- [Task to complete]
When the line containing "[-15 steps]" appears in the entries below, begin printing there and stop after the line containing "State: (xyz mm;"; print each of those lines exactly and no other line.
Content starts
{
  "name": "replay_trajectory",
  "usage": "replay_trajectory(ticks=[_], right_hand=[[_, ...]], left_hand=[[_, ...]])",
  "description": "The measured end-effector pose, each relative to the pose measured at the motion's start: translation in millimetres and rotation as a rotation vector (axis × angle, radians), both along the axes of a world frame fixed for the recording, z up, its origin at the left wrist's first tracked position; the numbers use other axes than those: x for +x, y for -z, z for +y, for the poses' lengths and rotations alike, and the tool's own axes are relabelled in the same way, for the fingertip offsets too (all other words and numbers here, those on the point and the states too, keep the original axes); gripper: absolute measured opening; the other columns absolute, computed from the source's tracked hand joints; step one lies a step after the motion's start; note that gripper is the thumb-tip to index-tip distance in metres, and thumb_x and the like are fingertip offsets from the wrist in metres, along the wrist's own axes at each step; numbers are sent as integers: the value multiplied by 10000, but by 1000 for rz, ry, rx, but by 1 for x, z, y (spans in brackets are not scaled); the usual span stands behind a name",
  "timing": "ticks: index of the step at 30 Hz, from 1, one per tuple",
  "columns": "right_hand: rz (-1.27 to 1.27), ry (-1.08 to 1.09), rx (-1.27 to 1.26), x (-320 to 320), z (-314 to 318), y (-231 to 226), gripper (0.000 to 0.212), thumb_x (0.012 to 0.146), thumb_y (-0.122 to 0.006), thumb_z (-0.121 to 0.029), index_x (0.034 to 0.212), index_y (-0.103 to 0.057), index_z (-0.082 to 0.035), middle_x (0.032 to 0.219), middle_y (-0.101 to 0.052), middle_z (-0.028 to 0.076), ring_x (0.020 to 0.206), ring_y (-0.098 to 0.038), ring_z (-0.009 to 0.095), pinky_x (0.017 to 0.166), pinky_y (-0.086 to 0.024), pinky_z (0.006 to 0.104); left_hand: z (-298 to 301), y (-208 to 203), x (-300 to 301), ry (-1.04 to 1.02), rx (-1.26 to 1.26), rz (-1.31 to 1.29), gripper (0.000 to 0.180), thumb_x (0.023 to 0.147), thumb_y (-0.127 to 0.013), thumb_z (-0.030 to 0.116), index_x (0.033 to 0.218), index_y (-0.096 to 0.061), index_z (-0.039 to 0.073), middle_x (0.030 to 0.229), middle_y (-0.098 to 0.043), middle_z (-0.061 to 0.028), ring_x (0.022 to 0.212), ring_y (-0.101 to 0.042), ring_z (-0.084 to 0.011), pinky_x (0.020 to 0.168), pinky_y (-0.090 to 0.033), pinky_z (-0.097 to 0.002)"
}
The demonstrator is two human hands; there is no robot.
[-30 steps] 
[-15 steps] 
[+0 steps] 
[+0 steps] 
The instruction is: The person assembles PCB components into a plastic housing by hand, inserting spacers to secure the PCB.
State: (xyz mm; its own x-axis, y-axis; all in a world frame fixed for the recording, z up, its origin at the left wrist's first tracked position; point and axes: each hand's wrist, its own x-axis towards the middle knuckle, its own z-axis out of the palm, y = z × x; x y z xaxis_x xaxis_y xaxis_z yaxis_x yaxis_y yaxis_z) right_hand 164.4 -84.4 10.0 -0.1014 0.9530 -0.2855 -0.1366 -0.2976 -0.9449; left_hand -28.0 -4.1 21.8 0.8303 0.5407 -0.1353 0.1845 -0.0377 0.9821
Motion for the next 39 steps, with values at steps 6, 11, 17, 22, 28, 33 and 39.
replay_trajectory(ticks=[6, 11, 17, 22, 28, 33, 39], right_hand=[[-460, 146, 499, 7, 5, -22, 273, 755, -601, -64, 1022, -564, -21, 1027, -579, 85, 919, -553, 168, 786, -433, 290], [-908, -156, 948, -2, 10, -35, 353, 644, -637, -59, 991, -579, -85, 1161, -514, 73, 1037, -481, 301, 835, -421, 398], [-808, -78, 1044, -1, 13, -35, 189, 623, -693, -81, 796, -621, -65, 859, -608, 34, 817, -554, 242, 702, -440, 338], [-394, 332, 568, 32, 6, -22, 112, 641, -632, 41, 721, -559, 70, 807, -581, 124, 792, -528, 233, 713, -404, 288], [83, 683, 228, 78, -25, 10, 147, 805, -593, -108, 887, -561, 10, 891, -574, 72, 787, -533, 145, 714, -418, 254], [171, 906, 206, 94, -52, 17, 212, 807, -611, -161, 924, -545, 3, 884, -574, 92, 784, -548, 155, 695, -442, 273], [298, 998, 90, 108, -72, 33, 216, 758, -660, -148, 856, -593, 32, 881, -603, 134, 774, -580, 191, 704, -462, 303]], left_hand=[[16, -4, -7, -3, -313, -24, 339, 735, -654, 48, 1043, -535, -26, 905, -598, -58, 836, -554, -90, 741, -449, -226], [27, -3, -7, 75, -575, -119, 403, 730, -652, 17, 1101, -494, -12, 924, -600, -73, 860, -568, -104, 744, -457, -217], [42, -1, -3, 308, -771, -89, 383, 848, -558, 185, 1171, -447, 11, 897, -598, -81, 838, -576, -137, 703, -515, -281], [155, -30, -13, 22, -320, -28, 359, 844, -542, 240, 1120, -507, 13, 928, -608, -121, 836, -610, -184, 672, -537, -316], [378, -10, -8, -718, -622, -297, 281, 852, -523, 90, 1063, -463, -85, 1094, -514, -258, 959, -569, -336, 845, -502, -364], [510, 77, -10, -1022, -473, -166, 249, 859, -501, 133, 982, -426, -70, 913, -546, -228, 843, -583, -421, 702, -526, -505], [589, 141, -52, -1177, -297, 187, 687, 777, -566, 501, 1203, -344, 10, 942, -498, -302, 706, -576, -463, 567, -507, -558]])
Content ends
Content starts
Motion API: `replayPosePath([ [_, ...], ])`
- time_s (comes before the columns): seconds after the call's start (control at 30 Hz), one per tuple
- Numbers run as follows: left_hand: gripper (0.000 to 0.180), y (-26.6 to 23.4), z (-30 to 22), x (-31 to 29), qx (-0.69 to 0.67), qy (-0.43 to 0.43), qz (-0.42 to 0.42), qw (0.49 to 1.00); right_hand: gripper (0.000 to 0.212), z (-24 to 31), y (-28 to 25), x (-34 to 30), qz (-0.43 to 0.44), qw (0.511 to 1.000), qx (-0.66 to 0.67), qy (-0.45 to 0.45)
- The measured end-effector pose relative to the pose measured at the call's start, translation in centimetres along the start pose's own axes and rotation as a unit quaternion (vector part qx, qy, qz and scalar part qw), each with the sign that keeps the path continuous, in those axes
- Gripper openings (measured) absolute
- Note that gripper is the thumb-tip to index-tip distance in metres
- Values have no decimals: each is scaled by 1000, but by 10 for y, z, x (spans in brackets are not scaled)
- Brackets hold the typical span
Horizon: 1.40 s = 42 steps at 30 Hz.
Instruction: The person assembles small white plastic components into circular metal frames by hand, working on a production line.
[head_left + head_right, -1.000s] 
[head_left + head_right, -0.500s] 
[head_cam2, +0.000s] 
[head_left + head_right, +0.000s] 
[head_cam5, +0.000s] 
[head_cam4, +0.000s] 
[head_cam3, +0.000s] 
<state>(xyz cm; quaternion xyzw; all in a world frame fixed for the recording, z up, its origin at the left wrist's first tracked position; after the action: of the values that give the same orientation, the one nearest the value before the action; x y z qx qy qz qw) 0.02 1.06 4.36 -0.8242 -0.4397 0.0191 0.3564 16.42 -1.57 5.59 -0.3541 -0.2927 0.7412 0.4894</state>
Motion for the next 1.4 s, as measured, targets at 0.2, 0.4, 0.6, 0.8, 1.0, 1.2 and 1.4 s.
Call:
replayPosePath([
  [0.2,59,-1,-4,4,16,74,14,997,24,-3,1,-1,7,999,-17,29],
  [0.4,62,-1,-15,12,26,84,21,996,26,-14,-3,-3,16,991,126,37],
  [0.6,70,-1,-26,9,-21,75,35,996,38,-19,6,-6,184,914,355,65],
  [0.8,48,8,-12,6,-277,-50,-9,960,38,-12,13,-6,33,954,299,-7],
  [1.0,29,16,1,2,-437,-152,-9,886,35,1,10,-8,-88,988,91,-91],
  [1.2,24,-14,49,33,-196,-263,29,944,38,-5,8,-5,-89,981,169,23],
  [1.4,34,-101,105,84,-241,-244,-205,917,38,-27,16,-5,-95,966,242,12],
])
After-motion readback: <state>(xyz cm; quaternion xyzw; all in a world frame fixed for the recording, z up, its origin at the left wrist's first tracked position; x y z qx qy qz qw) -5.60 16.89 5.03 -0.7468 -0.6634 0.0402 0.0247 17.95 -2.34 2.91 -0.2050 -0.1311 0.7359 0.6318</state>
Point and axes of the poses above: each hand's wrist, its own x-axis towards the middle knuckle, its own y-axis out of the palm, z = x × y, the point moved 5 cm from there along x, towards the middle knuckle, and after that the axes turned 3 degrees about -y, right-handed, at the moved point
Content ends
- [Solved problem]
[-15 steps] 
[+0 steps] 
[+0 steps] 
The instruction is: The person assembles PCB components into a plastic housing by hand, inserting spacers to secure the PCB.
State: (xyz mm; its own x-axis, y-axis; all in a world frame fixed for the recording, z up, its origin at the left wrist's first tracked position; point and axes: each hand's wrist, its own x-axis towards the middle knuckle, its own z-axis out of the palm, y = z × x; x y z xaxis_x xaxis_y xaxis_z yaxis_x yaxis_y yaxis_z) right_hand 164.4 -84.4 10.0 -0.1014 0.9530 -0.2855 -0.1366 -0.2976 -0.9449; left_hand -28.0 -4.1 21.8 0.8303 0.5407 -0.1353 0.1845 -0.0377 0.9821

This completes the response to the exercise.